2. Mekanisme koordinasi antara Otoritas Jasa Keuangan dan Bank Indonesia dalam
pengaturan dan pengawasan bank dilakukan dalam hal pembuatan peraturan dan
pengawasan perbankan, diantaranya mengenai kewajiban pemenuhan modal minimum
bank (KPMM), sistem informasi perbankan yang terpadu, kebijakan penerimaan dana
dari luar negeri, penerimaan dana valuta asing, dan pinjaman komersial luar negeri,
produk perbankan, transaksi derivatif, kegiatan usaha bank lainnya, dan dalam
menentukan institusi bank yang termasuk dalam kategori systemically important bank,
serta data lain yang dikecualikan dari ketentuan tentang kerahasiaan informasi.
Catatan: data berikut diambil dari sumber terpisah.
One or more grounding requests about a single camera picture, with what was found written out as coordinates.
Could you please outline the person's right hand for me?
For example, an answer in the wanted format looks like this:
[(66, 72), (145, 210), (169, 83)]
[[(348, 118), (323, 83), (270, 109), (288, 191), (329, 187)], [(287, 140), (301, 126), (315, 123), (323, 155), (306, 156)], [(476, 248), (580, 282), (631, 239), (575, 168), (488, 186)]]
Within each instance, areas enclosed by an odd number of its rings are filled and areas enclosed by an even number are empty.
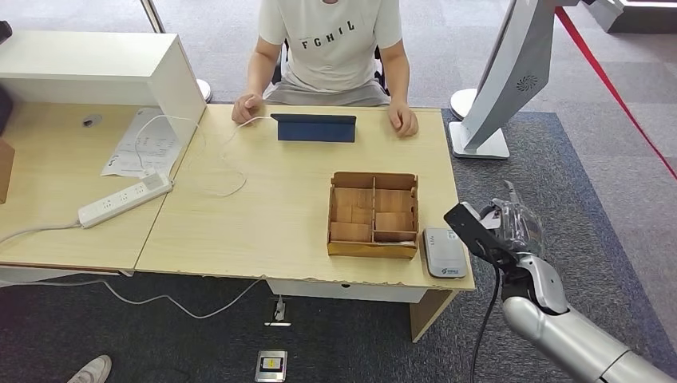
[(256, 113), (263, 105), (260, 93), (245, 93), (232, 106), (232, 120), (237, 124), (246, 124), (256, 117)]

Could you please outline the person's left hand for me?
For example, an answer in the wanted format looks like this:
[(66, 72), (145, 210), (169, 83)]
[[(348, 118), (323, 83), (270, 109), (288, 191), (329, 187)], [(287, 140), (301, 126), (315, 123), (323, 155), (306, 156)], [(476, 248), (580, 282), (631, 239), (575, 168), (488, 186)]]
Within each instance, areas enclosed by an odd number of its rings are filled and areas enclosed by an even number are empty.
[(417, 116), (406, 102), (391, 101), (388, 116), (397, 136), (412, 137), (418, 133)]

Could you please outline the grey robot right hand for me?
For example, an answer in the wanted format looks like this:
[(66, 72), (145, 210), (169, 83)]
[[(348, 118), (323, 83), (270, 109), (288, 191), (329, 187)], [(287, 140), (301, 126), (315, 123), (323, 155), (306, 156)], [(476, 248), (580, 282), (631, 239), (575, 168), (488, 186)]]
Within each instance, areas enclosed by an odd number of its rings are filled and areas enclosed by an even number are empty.
[(509, 199), (492, 199), (479, 213), (481, 224), (492, 232), (520, 261), (537, 256), (544, 250), (544, 232), (540, 219), (528, 208), (514, 184), (505, 180)]

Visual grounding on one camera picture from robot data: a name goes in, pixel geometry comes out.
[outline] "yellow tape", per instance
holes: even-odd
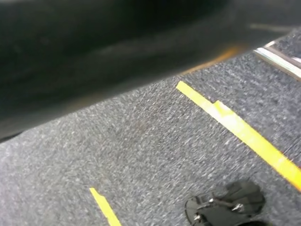
[[[290,161],[238,115],[220,101],[212,104],[182,81],[179,82],[177,88],[249,146],[301,192],[300,168]]]
[[[201,70],[201,69],[210,67],[210,66],[223,61],[223,60],[226,60],[226,59],[238,55],[238,53],[241,52],[243,49],[244,48],[242,46],[235,46],[235,47],[229,48],[213,60],[201,64],[201,65],[198,65],[196,67],[193,67],[193,68],[187,70],[187,71],[184,71],[182,74],[184,75],[184,74],[187,74],[187,73],[192,73],[192,72],[194,72],[196,70]]]
[[[104,214],[110,226],[121,226],[114,211],[109,206],[104,196],[98,194],[94,188],[90,188],[91,193],[94,197],[100,210]]]

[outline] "yellow stripe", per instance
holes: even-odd
[[[90,188],[91,193],[94,197],[100,210],[104,214],[110,226],[121,226],[113,210],[109,206],[104,196],[98,194],[94,188]]]
[[[179,82],[177,88],[249,146],[301,192],[300,168],[290,161],[238,115],[220,101],[212,104],[182,81]]]

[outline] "yellow line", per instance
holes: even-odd
[[[301,192],[301,169],[220,101],[211,103],[184,82],[178,90],[249,146]]]
[[[118,219],[115,215],[114,211],[109,206],[104,196],[98,194],[94,188],[90,188],[91,193],[94,197],[96,202],[104,214],[110,226],[121,226]]]

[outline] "floor marking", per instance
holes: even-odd
[[[94,197],[104,216],[108,219],[110,226],[121,226],[118,219],[115,216],[114,211],[109,206],[108,201],[104,196],[98,194],[94,188],[90,188],[91,193]]]
[[[301,169],[220,101],[211,103],[180,81],[177,88],[249,146],[301,192]]]

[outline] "gray carpet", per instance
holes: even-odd
[[[301,32],[278,45],[300,57]],[[252,53],[128,92],[0,145],[1,226],[186,226],[186,197],[239,178],[261,185],[263,218],[301,225],[301,197],[253,151],[177,91],[220,100],[301,165],[301,83]]]

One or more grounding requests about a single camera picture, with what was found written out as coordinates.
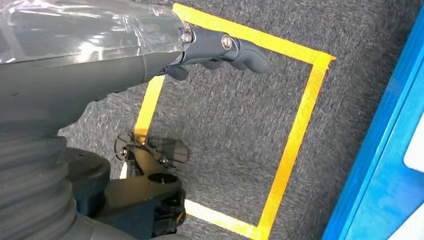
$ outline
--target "screw head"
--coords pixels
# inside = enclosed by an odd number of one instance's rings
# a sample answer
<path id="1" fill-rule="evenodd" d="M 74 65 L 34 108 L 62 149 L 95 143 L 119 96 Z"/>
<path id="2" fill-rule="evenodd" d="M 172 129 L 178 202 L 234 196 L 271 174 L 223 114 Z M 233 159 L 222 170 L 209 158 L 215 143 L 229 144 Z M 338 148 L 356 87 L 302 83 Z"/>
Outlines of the screw head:
<path id="1" fill-rule="evenodd" d="M 184 33 L 183 35 L 181 35 L 181 39 L 185 44 L 188 44 L 192 41 L 192 35 L 188 33 Z"/>
<path id="2" fill-rule="evenodd" d="M 122 156 L 126 156 L 128 154 L 128 149 L 126 147 L 123 147 L 122 150 L 120 151 L 120 154 Z"/>
<path id="3" fill-rule="evenodd" d="M 231 47 L 233 46 L 233 41 L 231 40 L 231 37 L 227 34 L 222 35 L 221 43 L 222 43 L 222 47 L 225 50 L 230 50 Z"/>

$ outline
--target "plastic wrap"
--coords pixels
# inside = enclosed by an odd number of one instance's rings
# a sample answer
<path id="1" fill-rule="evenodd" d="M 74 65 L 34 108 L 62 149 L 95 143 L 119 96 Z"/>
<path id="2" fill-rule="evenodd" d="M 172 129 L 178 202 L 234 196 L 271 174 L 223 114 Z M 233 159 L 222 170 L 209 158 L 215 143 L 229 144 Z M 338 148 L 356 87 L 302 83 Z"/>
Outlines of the plastic wrap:
<path id="1" fill-rule="evenodd" d="M 76 64 L 184 49 L 170 9 L 131 0 L 0 0 L 0 64 Z"/>

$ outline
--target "yellow tape square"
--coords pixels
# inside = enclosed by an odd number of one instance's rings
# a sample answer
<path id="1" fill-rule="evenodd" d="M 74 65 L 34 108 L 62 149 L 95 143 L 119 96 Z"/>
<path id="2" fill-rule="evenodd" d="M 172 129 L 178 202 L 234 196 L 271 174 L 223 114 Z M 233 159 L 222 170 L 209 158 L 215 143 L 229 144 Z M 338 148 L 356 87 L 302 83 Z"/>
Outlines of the yellow tape square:
<path id="1" fill-rule="evenodd" d="M 260 47 L 312 65 L 312 70 L 309 74 L 296 117 L 288 135 L 287 143 L 283 150 L 281 161 L 258 225 L 251 225 L 190 200 L 185 201 L 185 209 L 189 215 L 252 240 L 266 240 L 271 233 L 274 220 L 282 202 L 283 194 L 286 190 L 290 174 L 295 164 L 327 69 L 330 62 L 336 58 L 328 53 L 308 48 L 178 3 L 173 5 L 172 10 L 183 21 L 188 23 L 205 29 L 226 32 L 233 37 L 253 42 Z M 136 134 L 147 134 L 162 89 L 163 81 L 164 77 L 161 76 L 155 77 L 149 82 L 134 127 L 134 132 Z"/>

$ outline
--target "blue panel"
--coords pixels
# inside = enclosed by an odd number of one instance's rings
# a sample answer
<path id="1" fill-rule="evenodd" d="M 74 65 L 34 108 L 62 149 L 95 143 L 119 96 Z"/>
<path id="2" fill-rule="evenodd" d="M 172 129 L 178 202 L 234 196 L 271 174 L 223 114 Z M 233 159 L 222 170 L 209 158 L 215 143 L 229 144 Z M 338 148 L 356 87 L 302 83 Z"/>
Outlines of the blue panel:
<path id="1" fill-rule="evenodd" d="M 323 240 L 387 239 L 424 200 L 403 157 L 424 110 L 424 7 L 415 21 Z"/>

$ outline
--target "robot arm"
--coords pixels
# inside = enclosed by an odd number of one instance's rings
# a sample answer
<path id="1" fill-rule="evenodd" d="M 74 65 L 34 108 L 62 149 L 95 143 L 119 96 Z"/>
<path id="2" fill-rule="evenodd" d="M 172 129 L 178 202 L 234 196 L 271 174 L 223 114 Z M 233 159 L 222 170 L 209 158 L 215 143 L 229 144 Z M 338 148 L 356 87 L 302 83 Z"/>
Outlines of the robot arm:
<path id="1" fill-rule="evenodd" d="M 254 44 L 186 24 L 167 8 L 0 0 L 0 240 L 132 239 L 77 214 L 59 129 L 108 94 L 157 75 L 183 80 L 187 64 L 216 69 L 221 62 L 269 68 Z"/>

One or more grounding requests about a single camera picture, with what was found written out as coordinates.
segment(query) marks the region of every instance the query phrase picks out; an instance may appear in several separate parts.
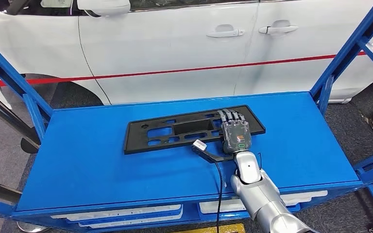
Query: car body panel
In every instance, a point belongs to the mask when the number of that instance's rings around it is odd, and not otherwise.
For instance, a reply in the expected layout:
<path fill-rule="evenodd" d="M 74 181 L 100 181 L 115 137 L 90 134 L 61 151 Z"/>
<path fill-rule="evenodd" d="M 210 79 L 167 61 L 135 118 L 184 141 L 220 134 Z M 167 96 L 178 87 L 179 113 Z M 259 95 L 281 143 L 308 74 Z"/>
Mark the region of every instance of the car body panel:
<path fill-rule="evenodd" d="M 100 18 L 0 12 L 0 52 L 20 73 L 85 77 L 73 82 L 104 104 L 309 90 L 372 5 L 262 0 Z M 297 30 L 258 32 L 285 20 Z M 208 37 L 219 25 L 245 33 Z M 373 63 L 358 56 L 330 102 L 347 102 L 372 82 Z"/>
<path fill-rule="evenodd" d="M 95 76 L 239 64 L 244 61 L 258 3 L 79 17 L 81 42 Z M 213 38 L 218 27 L 244 30 Z M 99 79 L 113 103 L 233 95 L 240 68 Z"/>
<path fill-rule="evenodd" d="M 261 2 L 246 63 L 336 54 L 373 6 L 373 0 L 292 0 Z M 287 20 L 298 29 L 262 34 L 264 26 Z M 328 59 L 243 67 L 236 95 L 311 89 Z M 373 63 L 357 57 L 334 83 L 332 101 L 343 102 L 373 82 Z"/>
<path fill-rule="evenodd" d="M 78 17 L 11 16 L 0 12 L 0 52 L 21 74 L 92 76 L 80 44 Z M 96 80 L 77 84 L 109 104 Z"/>

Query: robotic arm
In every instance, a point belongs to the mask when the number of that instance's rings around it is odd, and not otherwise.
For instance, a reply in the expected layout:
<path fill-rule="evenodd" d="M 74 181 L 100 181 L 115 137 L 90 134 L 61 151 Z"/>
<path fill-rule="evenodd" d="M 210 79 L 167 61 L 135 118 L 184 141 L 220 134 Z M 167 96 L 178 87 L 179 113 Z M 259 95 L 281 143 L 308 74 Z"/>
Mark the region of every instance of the robotic arm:
<path fill-rule="evenodd" d="M 255 155 L 248 150 L 251 134 L 244 116 L 227 109 L 218 113 L 222 120 L 223 150 L 233 156 L 237 165 L 235 174 L 231 176 L 231 185 L 251 219 L 259 222 L 264 233 L 318 233 L 288 211 L 278 188 L 266 172 L 259 169 Z M 206 145 L 199 140 L 192 148 L 206 160 L 209 157 L 213 162 L 222 161 L 222 157 L 205 151 Z"/>

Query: black cable
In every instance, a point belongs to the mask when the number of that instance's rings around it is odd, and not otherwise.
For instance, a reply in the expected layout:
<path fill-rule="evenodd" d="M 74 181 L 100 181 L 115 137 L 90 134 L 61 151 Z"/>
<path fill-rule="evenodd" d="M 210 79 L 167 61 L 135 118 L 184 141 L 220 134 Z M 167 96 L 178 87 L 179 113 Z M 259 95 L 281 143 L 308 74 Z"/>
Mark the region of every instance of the black cable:
<path fill-rule="evenodd" d="M 259 169 L 261 170 L 261 168 L 262 168 L 262 156 L 261 156 L 261 152 L 258 152 L 258 155 L 259 155 Z"/>
<path fill-rule="evenodd" d="M 222 181 L 222 173 L 220 166 L 217 162 L 215 162 L 215 165 L 217 166 L 218 173 L 220 175 L 220 196 L 218 198 L 218 211 L 217 211 L 217 233 L 220 233 L 220 210 L 221 210 L 221 198 L 222 198 L 222 187 L 224 186 L 224 183 Z"/>

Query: black plastic panel
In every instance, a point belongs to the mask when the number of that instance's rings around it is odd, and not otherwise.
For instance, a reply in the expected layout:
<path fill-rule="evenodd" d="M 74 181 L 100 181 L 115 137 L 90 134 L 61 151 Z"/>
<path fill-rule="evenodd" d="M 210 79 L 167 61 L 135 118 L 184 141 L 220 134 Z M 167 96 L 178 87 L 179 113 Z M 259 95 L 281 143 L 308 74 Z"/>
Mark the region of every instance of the black plastic panel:
<path fill-rule="evenodd" d="M 265 133 L 265 127 L 247 105 L 225 107 L 245 116 L 251 135 Z M 213 109 L 202 112 L 164 116 L 128 123 L 124 153 L 161 150 L 192 144 L 196 139 L 211 142 L 223 138 L 220 115 Z"/>

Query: blue cart
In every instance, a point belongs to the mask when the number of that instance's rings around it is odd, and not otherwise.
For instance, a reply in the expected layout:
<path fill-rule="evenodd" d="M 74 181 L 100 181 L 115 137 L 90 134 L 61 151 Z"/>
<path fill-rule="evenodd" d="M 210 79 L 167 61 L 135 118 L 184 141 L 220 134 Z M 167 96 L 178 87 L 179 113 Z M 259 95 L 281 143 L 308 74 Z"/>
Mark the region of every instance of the blue cart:
<path fill-rule="evenodd" d="M 0 186 L 1 197 L 13 203 L 0 202 L 0 217 L 94 233 L 215 221 L 200 203 L 218 199 L 216 167 L 190 146 L 125 155 L 125 130 L 134 120 L 242 104 L 267 129 L 253 136 L 251 148 L 262 154 L 260 166 L 281 194 L 325 192 L 290 210 L 365 187 L 373 194 L 373 157 L 352 167 L 323 118 L 332 84 L 354 57 L 364 50 L 373 60 L 372 36 L 373 8 L 310 91 L 69 109 L 52 109 L 0 54 L 0 79 L 24 100 L 40 142 L 23 193 Z M 217 147 L 220 142 L 208 143 L 209 150 Z M 227 181 L 222 198 L 233 199 L 234 162 L 220 167 Z M 156 211 L 117 214 L 150 207 Z M 96 212 L 114 214 L 82 218 Z M 160 220 L 141 220 L 154 217 Z M 220 215 L 245 217 L 245 210 Z"/>
Selain itu, pemeriksaan secara langsung terhadap bank dapat dilakukan oleh Bank
Indonesia dengan menyampaikan terlebih dahulu pemberitahuan tertulis kepada Otoritas
Jasa keuangan. Dalam hal suatu bank terindikasi mengalami kesulitan likuiditas dan/atau
12
bahkan kondisi kesehatan bank tersebut semakin memburuk, maka Otoritas Jasa
Keuangan menyampaikan informasi terkait hal tersebut kepada Bank Indonesia. Bank
Indonesia sebagai Bank Sentral kemudian dapat menentukan langkah-langkah
penanganan sesuai dengan kewenangan yang dimilikinya, yaitu dengan memberikan
fasilitas pembiayaan jangka pendek dan pembiayaan darurat dalam fungsinya sebagai
lender of the last resort (LoLR).
3.2 Saran
Pengaturan dan pengawasan yang baik tentunya dapat mendorong stabilitas sistem
keuangan yang semakin baik. Koordinasi yang baik antara Bank Indonesia dengan Otoritas
Jasa Keuangan diharapkan dapat berjalan dengan baik, oleh sebab itu, peneliti memberi saran
sebagai berikut:
1. OJK bersama DPR perlu mengamandemen Undang-Undang Nomor 21 Tahun 2011
tentang Otoritas Jasa Keuangan dengan menambahkan pasal untuk menguatkan
Independensi Otoritas Jasa Keuangan terkait political intervention, serta campur tangan
dari pihak lain yang berkepentingan. Undang-Undang Bank Indonesia mengatur tentang
sanksi pidana atas campur tangan terhadap Bank Indonesia, namun pada Undang-Undang
Nomor 21 Tahun 2011 tentang Otoritas Jasa Keuangan ternyata tidak diatur tentang
larangan intervensi dan sanksinya. Pada undang-undang ini hanya diatur tentang Otoritas
Jasa Keuangan yang independen.
2. Kementerian Keuangan, Bank Indonesia, Otoritas Jasa Keuangan, Lembaga Penjamin
Simpanan, bersama DPR perlu merumuskan peraturan perundang-undangan terkait
koordinasi antara dua lembaga, Bank Indonesia dan Otoritas Jasa Keuangan, serta
koordinasi 4 lembaga yang tergabung dalam FKSSK. Rumusan peraturan perundang-
undangan dalam bentuk mekanisme pengaman sistem keuangan dari krisis yang
mencakup pencegahan dan penanganan krisis. Hal ini perlu dilakukan dalam rangka
menghadapi ancaman krisis keuangan. Diperlukan landasan hukum yang kuat untuk
mengoptimalkan dan melancarkan kerjasama dan koordinasi antara Otoritas Jasa
Keuangan, Bank Indonesia, LPS, dan Kementerian Keuangan.